Familie: Rabenvögel (Corvidae)
Ordnung:
Sperlingsvögel (Passeriformes)
Lebensraum:
fast alle offenen und halboffenen Landschaften
Sozialstruktur: Schwärme, in der Brutzeit paarweise
Nahrung: Allesfresser
Brutzeit: April-Juni
Brutdauer: ca. 20 Tage
Größe: Körperlänge 45-47 cm, Flügelspannweite 93-104 cm
Gewicht: 350-750 g
Höchstalter: über 19 Jahre
Besonderheiten: Wie alle Rabenvögel sind auch Rabenkrähen hochintelligent. Sie nutzen Werkzeug, um an Nahrung zu gelangen und geben ihr Wissen auch an andere Generationen weiter. Außerdem sind sie begabte Geräusch-Imitatoren.

Kennzeichen:

Aaskrähen gibt es in zwei Farbvarianten: Rabenkrähen sind einfarbig schwarz gefärbt, auch der kräftige Schnabel und dessen Befiederung sind dunkel. Östlich der Elbe ist die Nebelkrähe mit gräulich-schwarzem Gefieder verbreitet.

Lebensraum/-weise:

Die Rabenkrähe kommt in allen offenen bis halboffenen Lebensräumen mit Baumbestand vor, vom Nordrand des Mittelmeeres bis zum Pazifik im warm- bis kaltgemäßigten Eurasien.

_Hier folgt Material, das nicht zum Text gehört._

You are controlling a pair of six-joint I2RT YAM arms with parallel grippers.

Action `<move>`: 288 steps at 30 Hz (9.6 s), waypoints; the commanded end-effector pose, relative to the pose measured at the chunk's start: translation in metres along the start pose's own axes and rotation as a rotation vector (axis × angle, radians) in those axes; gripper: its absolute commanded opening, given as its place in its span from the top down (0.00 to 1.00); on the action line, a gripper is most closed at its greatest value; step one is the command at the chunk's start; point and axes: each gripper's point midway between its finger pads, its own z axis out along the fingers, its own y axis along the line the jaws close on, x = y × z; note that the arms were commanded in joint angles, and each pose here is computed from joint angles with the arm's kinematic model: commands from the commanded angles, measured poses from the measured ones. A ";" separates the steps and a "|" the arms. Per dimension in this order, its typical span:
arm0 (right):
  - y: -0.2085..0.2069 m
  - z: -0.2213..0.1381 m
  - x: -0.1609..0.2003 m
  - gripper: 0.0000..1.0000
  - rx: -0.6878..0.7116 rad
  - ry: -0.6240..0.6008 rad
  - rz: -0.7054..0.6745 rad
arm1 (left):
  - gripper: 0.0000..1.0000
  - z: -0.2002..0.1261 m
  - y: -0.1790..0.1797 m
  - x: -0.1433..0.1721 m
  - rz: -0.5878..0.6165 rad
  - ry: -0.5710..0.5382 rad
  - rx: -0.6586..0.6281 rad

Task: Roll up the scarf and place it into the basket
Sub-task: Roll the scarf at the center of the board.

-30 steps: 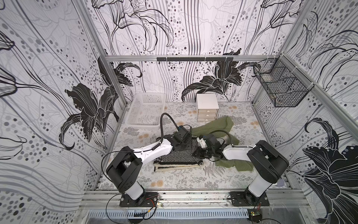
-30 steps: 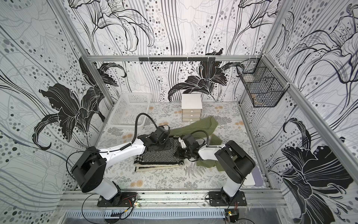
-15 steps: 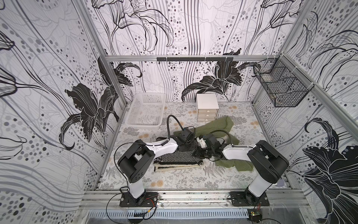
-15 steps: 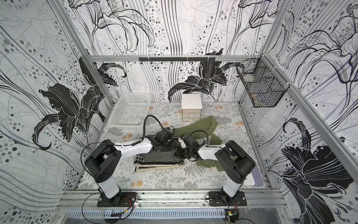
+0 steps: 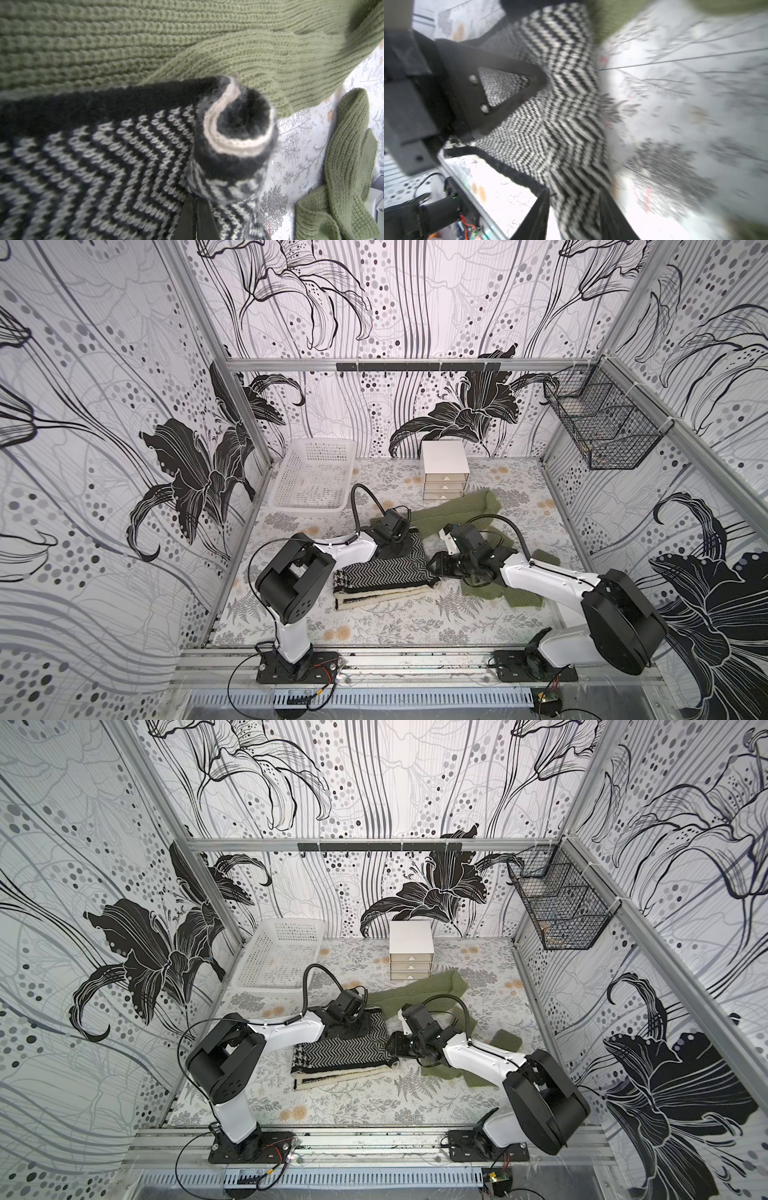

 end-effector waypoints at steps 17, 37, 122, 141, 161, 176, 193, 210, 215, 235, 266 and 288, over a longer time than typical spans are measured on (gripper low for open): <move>-0.008 0.018 0.011 0.52 0.049 0.109 -0.047 | 1.00 0.020 0.019 0.011 -0.025 0.009 0.055; -0.002 0.056 0.015 1.00 -0.056 0.130 0.026 | 1.00 0.019 0.020 0.018 -0.062 0.027 0.092; 0.004 0.038 -0.006 0.55 -0.256 0.140 0.052 | 1.00 0.008 -0.009 0.067 -0.011 0.041 0.307; -0.086 0.024 -0.006 0.54 0.253 0.219 0.041 | 1.00 -0.007 -0.007 0.072 0.022 0.015 0.355; -0.017 0.034 0.016 0.54 -0.182 0.335 0.039 | 1.00 -0.010 -0.017 0.075 0.040 -0.077 0.542; 0.031 0.020 -0.002 0.54 -0.417 0.215 0.066 | 1.00 -0.014 -0.014 0.072 0.083 -0.096 0.505; 0.041 0.038 0.007 0.69 -0.386 0.239 0.053 | 1.00 -0.014 -0.015 0.071 0.090 -0.091 0.501; -0.027 -0.029 -0.002 1.00 0.419 0.190 -0.212 | 0.36 -0.051 -0.042 0.046 0.172 -0.117 0.480; -0.029 -0.037 -0.007 1.00 0.519 0.156 -0.234 | 0.38 -0.052 -0.055 0.045 0.165 -0.113 0.499; 0.001 -0.014 -0.002 1.00 0.427 0.134 -0.219 | 1.00 0.018 -0.074 0.055 0.079 0.035 0.329; -0.030 -0.012 0.004 0.49 0.284 0.165 -0.107 | 1.00 0.043 -0.020 0.078 0.020 0.084 0.197; -0.029 0.014 -0.005 0.37 0.032 -0.114 0.190 | 1.00 0.041 0.001 0.079 -0.036 0.082 0.177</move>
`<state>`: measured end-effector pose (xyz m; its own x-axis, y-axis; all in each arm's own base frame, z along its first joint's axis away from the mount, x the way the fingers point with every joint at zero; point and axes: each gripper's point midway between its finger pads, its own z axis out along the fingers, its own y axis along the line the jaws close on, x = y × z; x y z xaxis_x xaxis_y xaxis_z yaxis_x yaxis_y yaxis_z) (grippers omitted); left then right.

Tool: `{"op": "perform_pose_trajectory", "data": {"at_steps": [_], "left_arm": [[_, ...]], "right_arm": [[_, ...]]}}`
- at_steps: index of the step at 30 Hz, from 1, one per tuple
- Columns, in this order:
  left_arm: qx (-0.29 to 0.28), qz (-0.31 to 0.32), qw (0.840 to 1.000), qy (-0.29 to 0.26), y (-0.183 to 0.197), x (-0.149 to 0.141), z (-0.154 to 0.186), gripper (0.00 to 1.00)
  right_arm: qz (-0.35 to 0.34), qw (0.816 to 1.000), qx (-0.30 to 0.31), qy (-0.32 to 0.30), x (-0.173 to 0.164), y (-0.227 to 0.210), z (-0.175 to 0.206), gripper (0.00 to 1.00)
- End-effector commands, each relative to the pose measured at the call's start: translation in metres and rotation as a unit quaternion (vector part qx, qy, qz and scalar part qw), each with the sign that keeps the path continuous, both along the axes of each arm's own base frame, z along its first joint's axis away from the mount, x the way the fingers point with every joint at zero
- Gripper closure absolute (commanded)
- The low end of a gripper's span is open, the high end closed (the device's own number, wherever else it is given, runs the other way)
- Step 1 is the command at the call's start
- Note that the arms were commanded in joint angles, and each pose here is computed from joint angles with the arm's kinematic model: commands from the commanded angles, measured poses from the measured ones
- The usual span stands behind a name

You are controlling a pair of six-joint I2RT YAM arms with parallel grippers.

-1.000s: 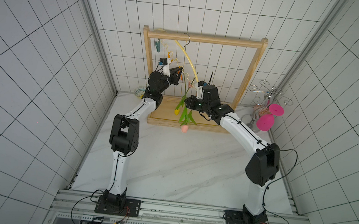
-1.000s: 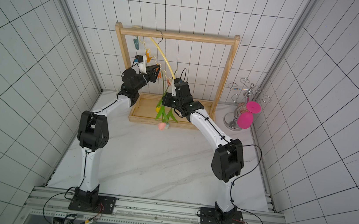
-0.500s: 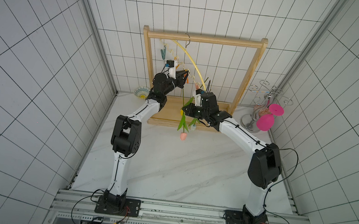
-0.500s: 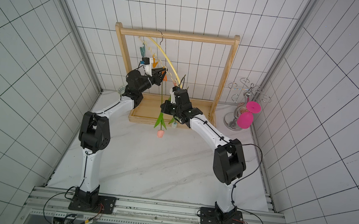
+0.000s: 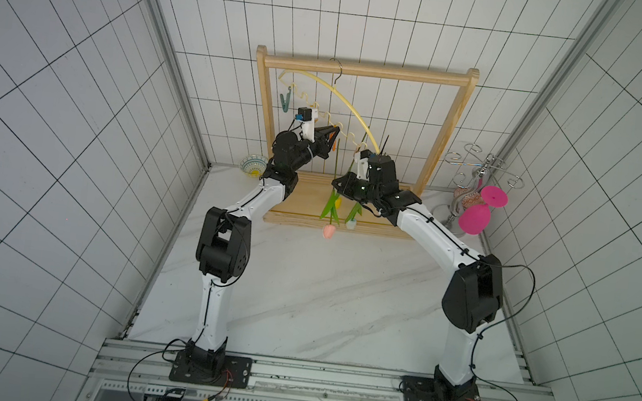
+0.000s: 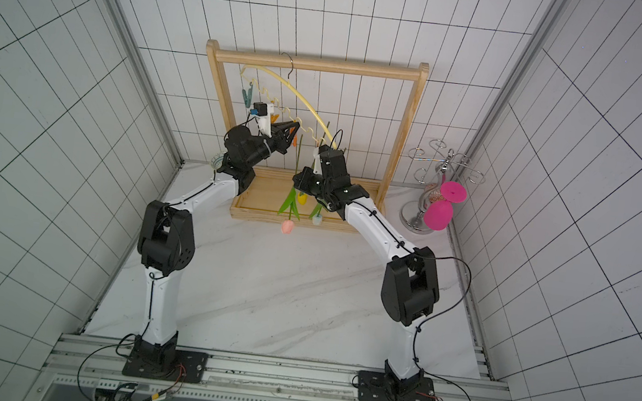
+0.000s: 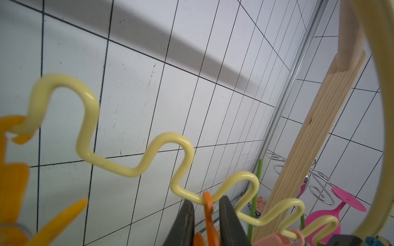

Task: Dry the flowers on a clothes hanger
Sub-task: Clamp the flower onto the hanger.

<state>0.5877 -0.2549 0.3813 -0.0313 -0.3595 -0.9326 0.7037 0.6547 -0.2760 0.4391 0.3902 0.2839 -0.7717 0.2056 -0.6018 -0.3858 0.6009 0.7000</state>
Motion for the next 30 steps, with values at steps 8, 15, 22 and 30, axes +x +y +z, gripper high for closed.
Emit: {"op": "perform_pose_trajectory", "data": {"at_steps": [8,15,22,30], "left_arm": [[-0.002,-0.01,1.0,-0.013,-0.003,-0.011,0.007,0.78],[-0.006,-0.01,1.0,-0.012,-0.003,-0.011,0.004,0.78],[-0.005,-0.008,1.0,-0.013,-0.002,-0.011,0.004,0.78],[-0.008,-0.011,1.0,-0.007,-0.003,-0.011,0.002,0.71]], "right_arm": [[0.031,0.997,0.068,-0.029,0.007,0.01,0.048,1.0],[0.046,0.992,0.111,-0.045,0.007,0.013,0.066,1.0],[0.043,0.991,0.12,-0.047,0.009,0.01,0.072,1.0],[0.045,0.992,0.114,-0.043,0.011,0.012,0.068,1.0]]}}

Die nördlichen Populationen wandern im Winter südwärts. Feste Paare beanspruchen ein eigenes Revier für sich, während sich unverpaarte Tiere in großen Trupps zusammenfinden.

Rabenkrähe im Gras
Nahrung:

Als Allesfresser ernähren sich Rabenkrähen sowohl von tierischer Kost in Form von Insekten, Larven, Schnecken und kleinen Wirbeltieren als auch von Pflanzen wie Saat, Früchten und Wurzeln. Auch Aas und Müll dienen den Vögeln als Nahrung.

Fortpflanzung:

Im Frühjahr beginnt die Rabenkrähe mit dem Nestbau, häufig in luftiger Höhe auf Baumkronen. Das Nest wird mit Ästen aufgebaut, die Brutmulde im Inneren mit Gras und Moos ausgepolstert. In der Zeit von April bis Juni werden dann 2 bis 6 Eier bebrütet. Die Küken schlüpfen nach etwa 20 Tagen. Die ersten Tage bleibt die weibliche Krähe noch bei den schutzlosen Jungen, die als Nesthocker aus dem Ei schlüpfen. Nach einigen Tagen wird der Hunger der Küken allerdings so groß, dass beide Elternteile Nahrung heranschaffen müssen.